Уязвленная словами дочери, Лора нервно покусывала нижнюю губу.

— Эрмин, я прожила почти двенадцать лет в тени Фрэнка, который родился в очень состоятельной семье. Благодаря ему я многому научилась. Как тебе объяснить?.. Он показал мне другой мир, изменил меня. Я не смогу стать прежней Лорой. Хотя так ли велика разница между мною тогдашней и мною теперешней? В первый вечер, который мы провели вместе, я рассказывала тебе, что на родине, в Бельгии, я училась, да и твой отец получил хорошее образование. Я не могу говорить, как местные жители, потому что я иностранка. И не надо на меня за это сердиться, дорогая.

— Но я и не сержусь, мам, — поспешила заверить ее Эрмин, которую удивил сухой тон матери. — Бетти часто говорит, что сестры дали мне неплохое образование и привили хорошие манеры. Надеюсь, что тебе за меня не стыдно.

Мирей вошла в комнату, неся блестящую от жира курицу и блюдо с картофельным пюре. Она услышала последние слова девушки и не смогла удержаться от замечания:

— Ну как твоей матери может быть за тебя стыдно, Эрмин? Как только тебе такое в голову могло прийти? Ты состоишь из одних достоинств: милая, всегда готовая помочь, ласковая, скромная!

Лоре вмешательство экономки пришлось не по вкусу, и она сделала ей знак выйти. Потом спросила тихо:

— С каких это пор Мирей говорит тебе «ты»?

— С тех самых, когда я ее об этом попросила, — отрезала Эрмин. — Еще я просила, чтобы она перестала величать меня «мадемуазель». Это слишком помпезно. И поскольку я не могу познакомиться со своими дедушкой и бабушкой со стороны отца, я представляю себе, что моя бабушка — Мирей.

— А Селестен — дедушка? — с улыбкой спросила Лора. — Моя дорогая девочка, прости меня. Я знаю, что настроение у меня иногда быстро меняется, и не могу это контролировать. Думаю, это последствие многих лет амнезии. Один доктор из Монреаля объяснил, что механизм работы памяти очень и очень сложен. Я помню свою жизнь до брака с Жослином, помню жизнь в браке с Фрэнком Шарлебуа. Но иногда мне кажется, что во мне живут две разные женщины. И, если бы я тебя не нашла, думаю, в конце концов сошла бы с ума.

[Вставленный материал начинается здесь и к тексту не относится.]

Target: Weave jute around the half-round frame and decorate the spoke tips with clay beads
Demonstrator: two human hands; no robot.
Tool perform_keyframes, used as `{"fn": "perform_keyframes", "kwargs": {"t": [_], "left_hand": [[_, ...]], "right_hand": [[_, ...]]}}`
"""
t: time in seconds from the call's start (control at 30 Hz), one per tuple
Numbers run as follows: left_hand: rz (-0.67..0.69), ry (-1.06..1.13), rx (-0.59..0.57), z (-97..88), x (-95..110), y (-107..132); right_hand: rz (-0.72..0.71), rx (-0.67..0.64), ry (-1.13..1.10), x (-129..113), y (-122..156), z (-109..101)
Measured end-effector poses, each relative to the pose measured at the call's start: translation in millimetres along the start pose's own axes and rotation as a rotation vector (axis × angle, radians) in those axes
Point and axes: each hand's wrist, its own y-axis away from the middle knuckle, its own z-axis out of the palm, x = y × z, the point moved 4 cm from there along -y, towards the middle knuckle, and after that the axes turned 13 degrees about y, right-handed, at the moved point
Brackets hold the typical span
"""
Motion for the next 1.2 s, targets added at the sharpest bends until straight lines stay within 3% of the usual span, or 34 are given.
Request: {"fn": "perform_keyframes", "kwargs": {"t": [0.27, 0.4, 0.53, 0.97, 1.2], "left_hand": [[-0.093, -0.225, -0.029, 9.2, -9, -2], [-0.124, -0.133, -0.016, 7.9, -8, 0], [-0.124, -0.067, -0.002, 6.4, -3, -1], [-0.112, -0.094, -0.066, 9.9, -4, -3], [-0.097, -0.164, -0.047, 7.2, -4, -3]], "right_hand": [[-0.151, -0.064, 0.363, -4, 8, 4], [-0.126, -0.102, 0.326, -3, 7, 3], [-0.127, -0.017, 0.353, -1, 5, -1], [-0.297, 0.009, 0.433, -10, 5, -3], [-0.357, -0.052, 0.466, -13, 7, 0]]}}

После этих слов пришел черед девушки кусать губы. Она нашла не один повод упрекнуть себя.

«Бедная мамочка, наверняка все это ужасно! Она не хочет жаловаться, но, конечно же, страдает от одиночества и оттого, что не может узнать правду о моем отце!»

Когда Мирей внесла теплый яблочный пирог, щедро политый сливками, Лора посмотрела на часы.

— Я пригласила Ханса на десерт. Он опаздывает. Это один из его недостатков. Вернее, единственный его недостаток, других я не вижу.

— Мама, я бы предпочла провести это время с тобой наедине. Если Ханс приедет, вы станете просить меня спеть или повторить арию из «Богемы».

— Тебе нужно выучить другие оперные арии к следующему лету. Я твердо решила представить тебя директорам театров. Потом, получив признание на родине, ты сможешь рассчитывать на контракты в Европе. Я мечтаю посетить Италию со своей любимой дочерью. Ты будешь петь в Ла Скалав Милане, мы побываем в Венеции… Быть может, возьмем Ханса с собой? Он будет аккомпанировать тебе на фортепиано. Вы уже привыкли работать вместе.

Эрмин вздохнула. Однако было видно, что слова матери не доставили ей удовольствия.

— Прошу тебя, дорогая, не хмурься! Я не хотела спешить с этим разговором, чтобы тебя не смущать, но это надо сделать. Я хочу поговорить с тобой о Хансе. Несколько дней назад я сказала тебе, что он в тебя влюблен. Это правда. Я задала ему прямой вопрос, и он ответил. Но он полагает, что ты к нему безразлична, что он тебе не нравится. Он молча страдает, хотя я пообещала, что поговорю с тобой о нем.

— Ханс очень милый, мама. Но я считаю, что он слишком взрослый для меня. Он годится мне в отцы!